_ABOUT THIS TASK_
Which of the lines below hold "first"? Please return each one.
::: ENTRIES PROVIDED
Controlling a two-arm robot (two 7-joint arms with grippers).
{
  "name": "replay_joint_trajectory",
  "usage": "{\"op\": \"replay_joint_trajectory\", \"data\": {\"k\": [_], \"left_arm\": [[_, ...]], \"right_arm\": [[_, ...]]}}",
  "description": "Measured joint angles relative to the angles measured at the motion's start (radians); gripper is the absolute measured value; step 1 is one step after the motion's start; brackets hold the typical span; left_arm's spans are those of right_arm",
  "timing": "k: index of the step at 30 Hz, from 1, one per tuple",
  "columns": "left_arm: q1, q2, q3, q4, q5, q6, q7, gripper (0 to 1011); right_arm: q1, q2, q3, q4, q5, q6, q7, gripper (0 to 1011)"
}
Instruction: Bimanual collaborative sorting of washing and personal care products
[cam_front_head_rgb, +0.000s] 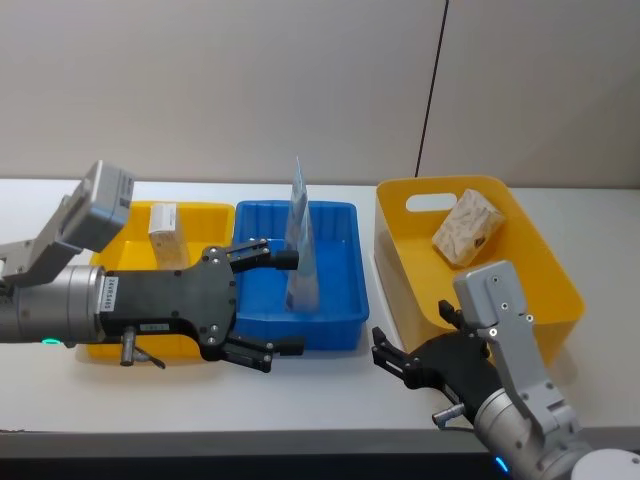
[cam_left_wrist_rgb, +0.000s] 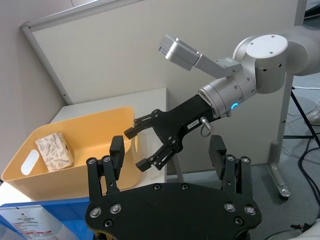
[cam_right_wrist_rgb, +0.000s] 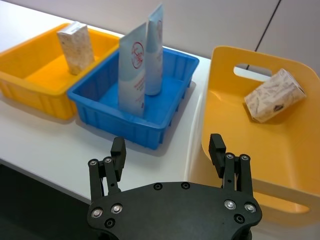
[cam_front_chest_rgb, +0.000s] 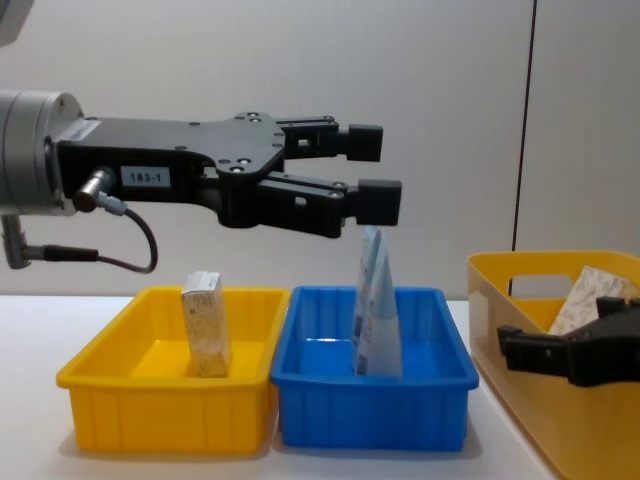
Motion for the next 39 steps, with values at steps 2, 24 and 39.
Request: {"op": "replay_joint_trajectory", "data": {"k": [2,24,39], "left_arm": [[0.000,0.000,0.000,0.000,0.000,0.000,0.000,1001],[0.000,0.000,0.000,0.000,0.000,0.000,0.000,1001],[0.000,0.000,0.000,0.000,0.000,0.000,0.000,1001]], "right_arm": [[-0.001,0.006,0.004,-0.005,0.006,-0.007,0.017,1003],[0.007,-0.003,0.025,0.013,0.017,-0.020,0.046,1003],[0.123,-0.094,0.010,0.168,-0.009,-0.002,0.009,1003]]}}
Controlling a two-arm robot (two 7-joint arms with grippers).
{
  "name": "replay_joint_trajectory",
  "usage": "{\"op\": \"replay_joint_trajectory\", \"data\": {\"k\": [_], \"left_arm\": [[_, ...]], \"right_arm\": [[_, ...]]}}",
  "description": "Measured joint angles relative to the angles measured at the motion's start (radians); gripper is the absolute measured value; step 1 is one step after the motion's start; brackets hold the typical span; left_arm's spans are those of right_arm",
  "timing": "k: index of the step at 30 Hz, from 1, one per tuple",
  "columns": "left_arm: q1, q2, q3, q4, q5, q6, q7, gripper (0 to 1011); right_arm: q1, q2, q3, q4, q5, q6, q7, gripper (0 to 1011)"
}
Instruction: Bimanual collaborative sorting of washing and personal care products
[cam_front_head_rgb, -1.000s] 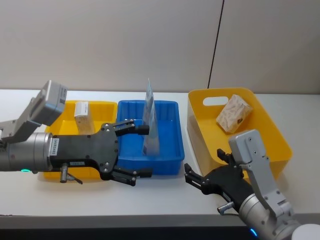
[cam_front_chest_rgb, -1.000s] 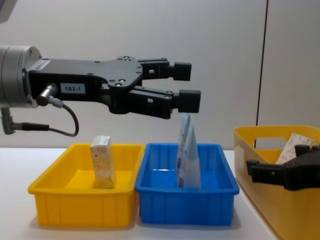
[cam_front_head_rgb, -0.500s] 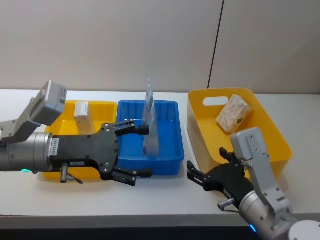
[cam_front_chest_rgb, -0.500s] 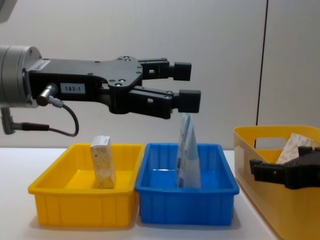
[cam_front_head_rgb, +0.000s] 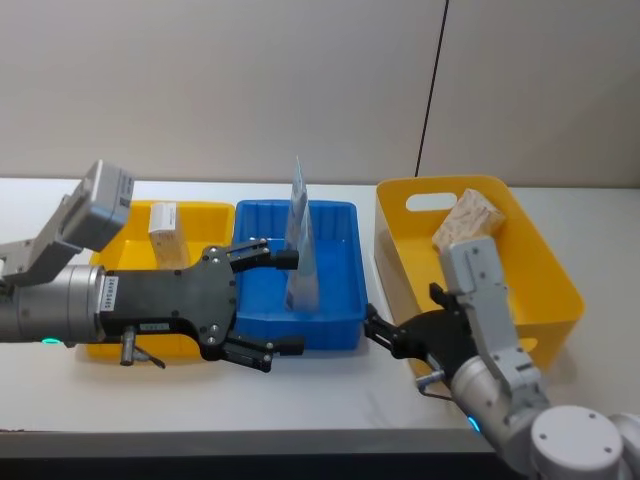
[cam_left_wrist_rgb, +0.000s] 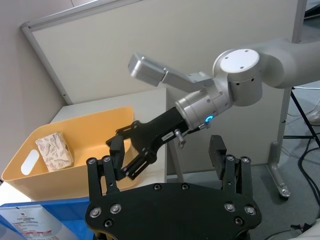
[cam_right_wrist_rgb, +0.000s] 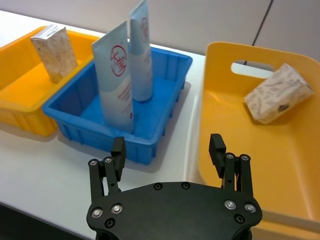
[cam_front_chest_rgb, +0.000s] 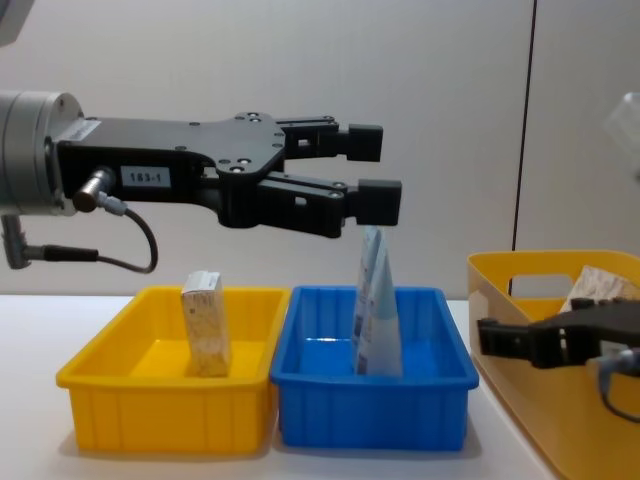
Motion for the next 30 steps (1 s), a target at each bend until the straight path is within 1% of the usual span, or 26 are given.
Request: {"op": "replay_joint_trajectory", "data": {"k": [6,7,9,10,15,21,30], "left_arm": [[0.000,0.000,0.000,0.000,0.000,0.000,0.000,1001],[0.000,0.000,0.000,0.000,0.000,0.000,0.000,1001],[0.000,0.000,0.000,0.000,0.000,0.000,0.000,1001],[0.000,0.000,0.000,0.000,0.000,0.000,0.000,1001],[0.000,0.000,0.000,0.000,0.000,0.000,0.000,1001],[0.000,0.000,0.000,0.000,0.000,0.000,0.000,1001],[0.000,0.000,0.000,0.000,0.000,0.000,0.000,1001]], "right_arm": [[0.048,-0.015,-0.021,0.047,-0.002,-0.001,0.036,1003],[0.048,-0.015,-0.021,0.047,-0.002,-0.001,0.036,1003],[0.069,-0.017,-0.031,0.062,-0.002,-0.003,0.062,1003],[0.069,-0.017,-0.031,0.062,-0.002,-0.003,0.062,1003],[0.110,-0.022,-0.053,0.091,-0.001,-0.009,0.108,1003],[0.146,-0.033,-0.068,0.122,-0.004,-0.015,0.136,1003],[0.207,-0.063,-0.092,0.186,-0.017,-0.023,0.163,1003]]}}
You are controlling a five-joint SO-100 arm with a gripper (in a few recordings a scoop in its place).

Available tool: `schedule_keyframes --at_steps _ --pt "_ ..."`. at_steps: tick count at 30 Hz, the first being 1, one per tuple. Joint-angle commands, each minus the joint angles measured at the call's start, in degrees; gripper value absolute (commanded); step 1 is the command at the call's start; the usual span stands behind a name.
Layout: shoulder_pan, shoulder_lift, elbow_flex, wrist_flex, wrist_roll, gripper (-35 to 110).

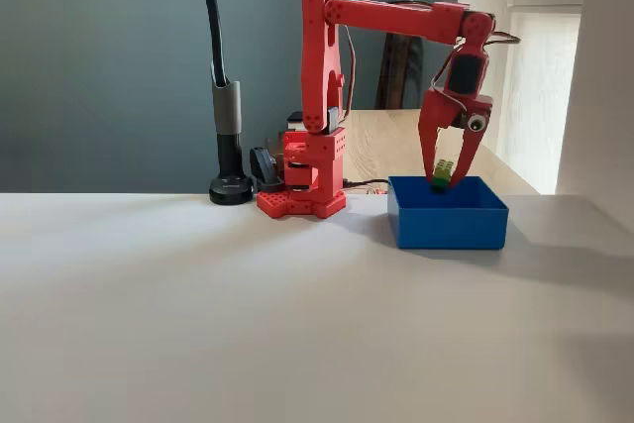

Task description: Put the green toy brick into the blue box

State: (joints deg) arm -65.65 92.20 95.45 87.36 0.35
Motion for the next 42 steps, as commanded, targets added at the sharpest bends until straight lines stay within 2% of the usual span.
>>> schedule_keyframes --at_steps 1,5,11,19,23,36,42 --pt "-0.88 1.05 -3.43 0.97 -1.41 4" --pt "-0.88 1.05 -3.43 2.46 -3.60 17" --pt "-0.79 1.14 -3.52 3.78 -4.75 21" --pt "-0.62 1.41 -4.66 3.60 -3.52 12" --pt "0.35 1.49 -8.35 3.52 -0.79 0" --pt "20.39 1.67 -21.62 3.08 2.37 0" --pt "31.55 5.10 -20.74 1.93 1.32 0"
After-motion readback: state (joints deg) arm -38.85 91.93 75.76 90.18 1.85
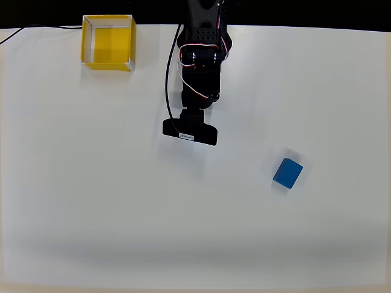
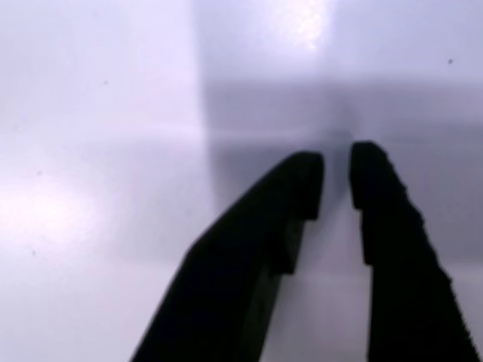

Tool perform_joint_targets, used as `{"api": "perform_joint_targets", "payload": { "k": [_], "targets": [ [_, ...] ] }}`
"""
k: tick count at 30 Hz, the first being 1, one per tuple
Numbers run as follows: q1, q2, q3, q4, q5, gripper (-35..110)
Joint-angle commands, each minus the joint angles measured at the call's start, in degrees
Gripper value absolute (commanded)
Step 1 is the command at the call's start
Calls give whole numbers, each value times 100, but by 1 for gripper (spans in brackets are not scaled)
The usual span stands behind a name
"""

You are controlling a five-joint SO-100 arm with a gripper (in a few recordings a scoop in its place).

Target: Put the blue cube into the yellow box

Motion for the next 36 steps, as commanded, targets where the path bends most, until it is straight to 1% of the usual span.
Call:
{"api": "perform_joint_targets", "payload": {
  "k": [1, 22, 30, 36],
  "targets": [
    [-18, 141, 149, 79, -53, 0],
    [18, 123, 149, 79, -185, 0],
    [35, 132, 149, 35, -35, 1],
    [422, 132, -123, 105, -158, 1]
  ]
}}
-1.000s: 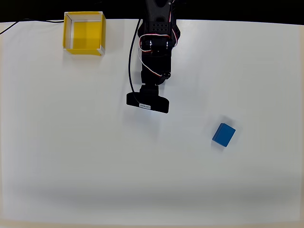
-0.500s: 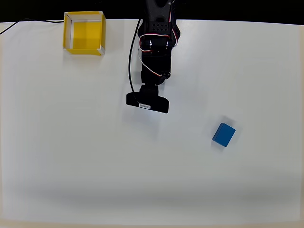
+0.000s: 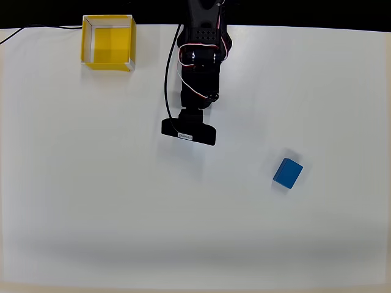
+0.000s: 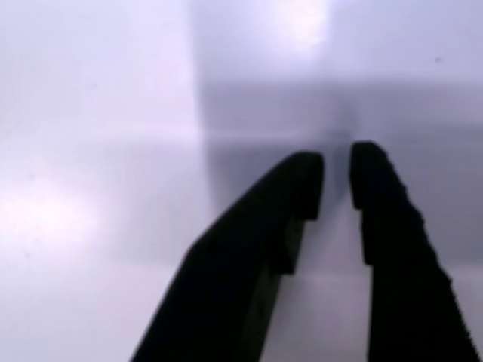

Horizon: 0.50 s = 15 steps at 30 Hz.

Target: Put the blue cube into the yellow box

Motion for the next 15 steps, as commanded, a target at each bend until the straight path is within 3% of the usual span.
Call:
{"api": "perform_joint_targets", "payload": {
  "k": [1, 10, 15],
  "targets": [
    [237, 132, -316, 193, -123, 1],
    [229, -97, -2092, 290, 79, 2],
    [114, -1494, -3410, 264, 413, 3]
  ]
}}
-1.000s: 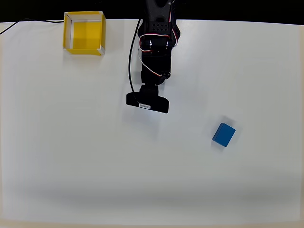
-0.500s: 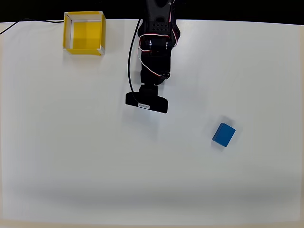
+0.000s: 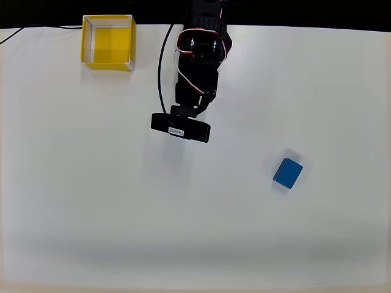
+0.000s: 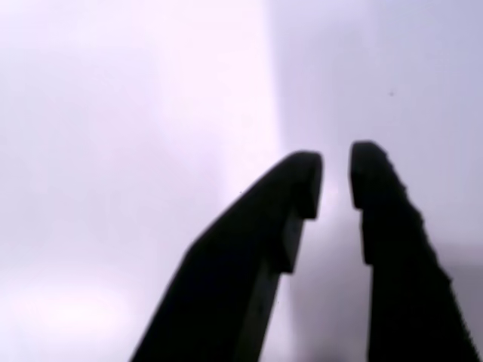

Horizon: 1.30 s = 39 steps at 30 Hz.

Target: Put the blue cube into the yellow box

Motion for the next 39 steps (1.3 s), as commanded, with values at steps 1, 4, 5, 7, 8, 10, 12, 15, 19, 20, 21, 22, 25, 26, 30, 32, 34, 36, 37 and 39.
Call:
{"api": "perform_joint_targets", "payload": {
  "k": [1, 4, 5, 7, 8, 10, 12, 15, 19, 20, 21, 22, 25, 26, 30, 32, 34, 36, 37, 39],
  "targets": [
    [-44, -1028, -1494, -18, 176, 3],
    [-44, -1767, -2065, -193, 413, 5],
    [-44, -2004, -2250, -229, 483, 6],
    [-44, -2461, -2672, -272, 677, 10],
    [-53, -2672, -2883, -308, 756, 12],
    [-53, -3173, -3357, -378, 932, 16],
    [-53, -3560, -3806, -360, 976, 17],
    [-53, -3814, -4096, -519, 1081, 20],
    [-44, -4271, -4210, -1002, 1354, 25],
    [-18, -4438, -4271, -1125, 1477, 27],
    [9, -4605, -4333, -1204, 1573, 29],
    [18, -4799, -4421, -1257, 1652, 31],
    [18, -5317, -4649, -1503, 2021, 37],
    [18, -5502, -4737, -1600, 2153, 38],
    [-26, -6302, -5265, -1969, 2716, 41],
    [-105, -6724, -5581, -2092, 2971, 41],
    [-264, -7093, -5862, -2127, 3173, 41],
    [-457, -7462, -6152, -2162, 3463, 41],
    [-562, -7646, -6302, -2153, 3586, 41],
    [-773, -7972, -6592, -2145, 3850, 41]
  ]
}}
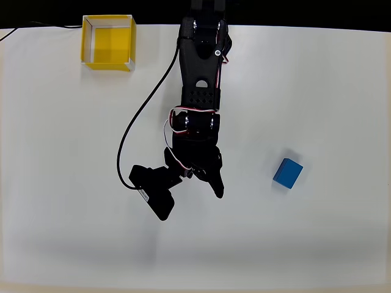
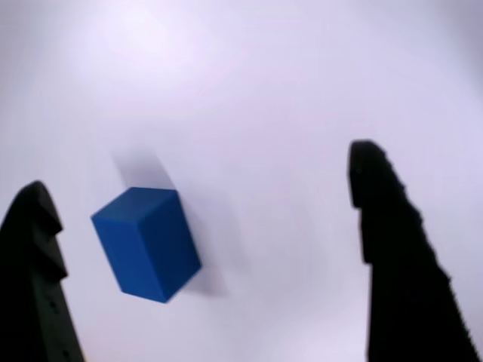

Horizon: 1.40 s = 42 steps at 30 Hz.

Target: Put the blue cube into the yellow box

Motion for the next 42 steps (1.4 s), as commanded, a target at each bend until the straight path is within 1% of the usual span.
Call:
{"api": "perform_joint_targets", "payload": {
  "k": [1, 13, 19, 24, 35, 42],
  "targets": [
    [-483, -290, -1213, -70, 448, 41],
    [-2101, -2083, -3059, 738, 1626, 41],
    [-2637, -2725, -3480, 1011, 1837, 44],
    [-2909, -3173, -3867, 1204, 2004, 48],
    [-3410, -3929, -4474, 1441, 2109, 47],
    [-3533, -4254, -4667, 1459, 2162, 47]
  ]
}}
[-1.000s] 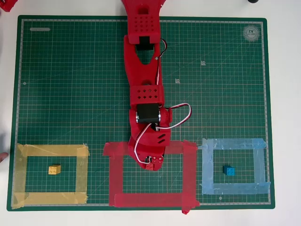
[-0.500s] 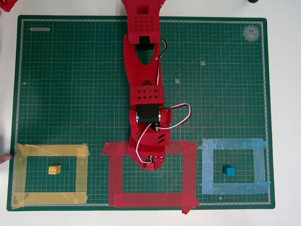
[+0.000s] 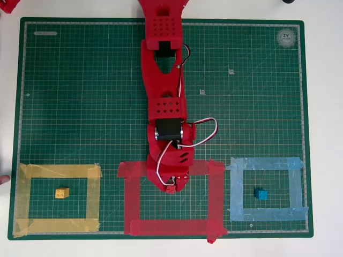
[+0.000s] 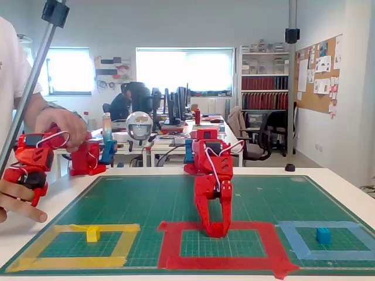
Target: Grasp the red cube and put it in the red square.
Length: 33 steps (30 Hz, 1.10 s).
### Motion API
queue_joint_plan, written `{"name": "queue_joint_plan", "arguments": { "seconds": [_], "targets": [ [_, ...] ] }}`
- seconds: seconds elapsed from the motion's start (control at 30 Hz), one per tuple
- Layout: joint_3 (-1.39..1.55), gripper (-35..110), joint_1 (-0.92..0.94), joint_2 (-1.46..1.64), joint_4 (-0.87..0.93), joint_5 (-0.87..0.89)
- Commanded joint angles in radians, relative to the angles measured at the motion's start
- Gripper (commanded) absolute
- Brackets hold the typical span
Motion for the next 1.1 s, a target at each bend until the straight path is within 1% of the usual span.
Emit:
{"name": "queue_joint_plan", "arguments": {
  "seconds": [0.0, 0.27, 0.53, 0.93, 1.07],
  "targets": [
    [0.006, 13, 0.006, 0.064, 0.002, -0.077],
    [0.008, 13, 0.011, 0.066, 0.002, -0.078],
    [0.009, 13, 0.023, 0.066, 0.002, -0.15],
    [0.014, 13, 0.028, 0.066, 0.002, -0.141],
    [0.018, 13, 0.031, 0.066, 0.002, -0.101]
  ]
}}
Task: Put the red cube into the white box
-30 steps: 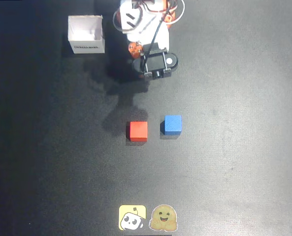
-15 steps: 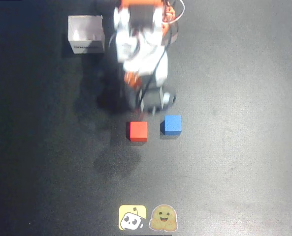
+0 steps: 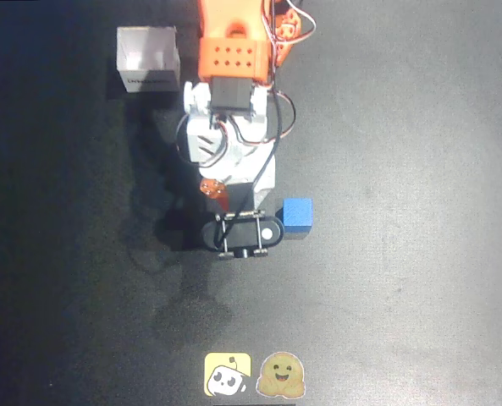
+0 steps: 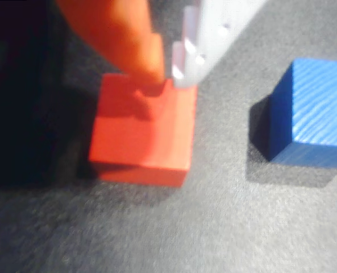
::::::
_EXERCISE ANSWER_
Available tool: `schedule_keyframes --at_steps _ --pt "_ ..."`. at_steps: tick count at 30 Hz, the first being 1, one per tuple. Joint-angle commands, each minus the joint angles measured at the call's start, in degrees; gripper value absolute (commanded); step 1 is the command at the call's start; the usual span stands behind a name.
k: tick count at 30 Hz, the first being 1, one per tuple

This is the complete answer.